Thank you! That's terrific information and has made me even more excited. I'm printing out for my travel companion. We're going May 5-8, so no weekend for us. I'm pretty sure that we will have to visit the Louvre since it's our first time, but I'm going to do my best to get us to at least a couple of the smaller museums. I already noted the Brasserie de l'Ile Saint-Louis after searching through the old Paris threads (spent hours on this last night).

shoechick's picture

(post #52149, reply #15 of 16)

I have to chime in on the Louvre....we both absolutely loved it!  We went at opening and there were no crowds.

The World is a book, and those who do not travel read only a page.  ~St. Augustine

The World is a book, and those who do not travel read only a page.  ~St. Augustine

Gretchen's picture

(post #52149, reply #16 of 16)

You really DON"T have to visit the Louvre. IF you do, get a guide book before and decide EXACTLY what you want to see--OH, and be sure that wing is open the days you are going.

Of course , the "biggies" will always be "there".

You only have 3 days--probably less by the time you come and go. The Louvre is NOT a sacrosanct "thing" like a shrine you must see. NO kidding.  If you want to , then do it.


Edited 4/1/2009 9:14 pm ET by Gretchen

courgette's picture

(post #52149, reply #6 of 16)

One of my favourite things to do in Paris is have a picnic under the Eiffel Tower. just pick up some bread, cheese, fruit, etc and you're good to go.


ashleyd's picture

(post #52149, reply #11 of 16)

You are going to struggle to see all that in South Africa, the Kruger National Park is 200 miles northeast of Johannesburg and Cape Town (with its winelands) is nearly 800 miles to the southwest of Johannesburg, either one heck of a drive (think of at least two days each way) or a flight. If Cape Town is on your itinerary I can give you a few hints and tips.
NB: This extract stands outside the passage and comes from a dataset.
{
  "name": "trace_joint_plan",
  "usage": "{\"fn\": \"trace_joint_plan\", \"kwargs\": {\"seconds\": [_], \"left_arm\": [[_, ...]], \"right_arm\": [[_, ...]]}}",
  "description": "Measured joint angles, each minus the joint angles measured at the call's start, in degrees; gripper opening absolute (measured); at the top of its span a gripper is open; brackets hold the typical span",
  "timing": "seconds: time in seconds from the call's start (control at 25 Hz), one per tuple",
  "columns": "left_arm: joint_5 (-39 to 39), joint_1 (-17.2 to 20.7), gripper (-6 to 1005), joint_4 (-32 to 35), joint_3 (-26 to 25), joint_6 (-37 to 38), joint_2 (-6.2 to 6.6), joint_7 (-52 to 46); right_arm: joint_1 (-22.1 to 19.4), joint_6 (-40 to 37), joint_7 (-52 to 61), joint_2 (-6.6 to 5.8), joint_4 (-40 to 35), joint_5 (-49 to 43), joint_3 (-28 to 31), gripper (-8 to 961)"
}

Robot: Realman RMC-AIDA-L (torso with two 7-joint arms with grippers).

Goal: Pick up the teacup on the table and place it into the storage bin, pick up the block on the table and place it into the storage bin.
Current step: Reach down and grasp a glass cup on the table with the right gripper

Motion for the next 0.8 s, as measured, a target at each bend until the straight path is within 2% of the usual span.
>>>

Age is unimportant unless you’re a cheese.

Age is unimportant unless you’re a cheese.

Janjan's picture

(post #52149, reply #13 of 16)

Last summer we stayed at Tshukudu Game Park for a couple of nights, and if you haven't already made arrangements, this is a good one - unique, I think, in that it's run by a grand old family so it feels very homey.  The food was incredible and authentic.  We were in a group of 8 people (international!) and took morning walks and morning, afternoon and night drives (with lanterns to see the animals' eyes) in an open-air jeep.  The driver/guide had a huge machine gun on the dashboard - "just in case".   Saw lots and lots of animals.  If you actually end up at this game park, Shadrack is a great guide - a local fellow who knows all the stories - true and mythical.  I can't recommend this game park highly enough.

Also drove through Kruger, but there we only saw the animals that ventured near the road.  Drove through Swaziland, over the Transkeii (one of the "homelands" where black Africans were forced to live during the time of Apartheid), down to Port Elizabeth to work in one of the townships for a couple of weeks.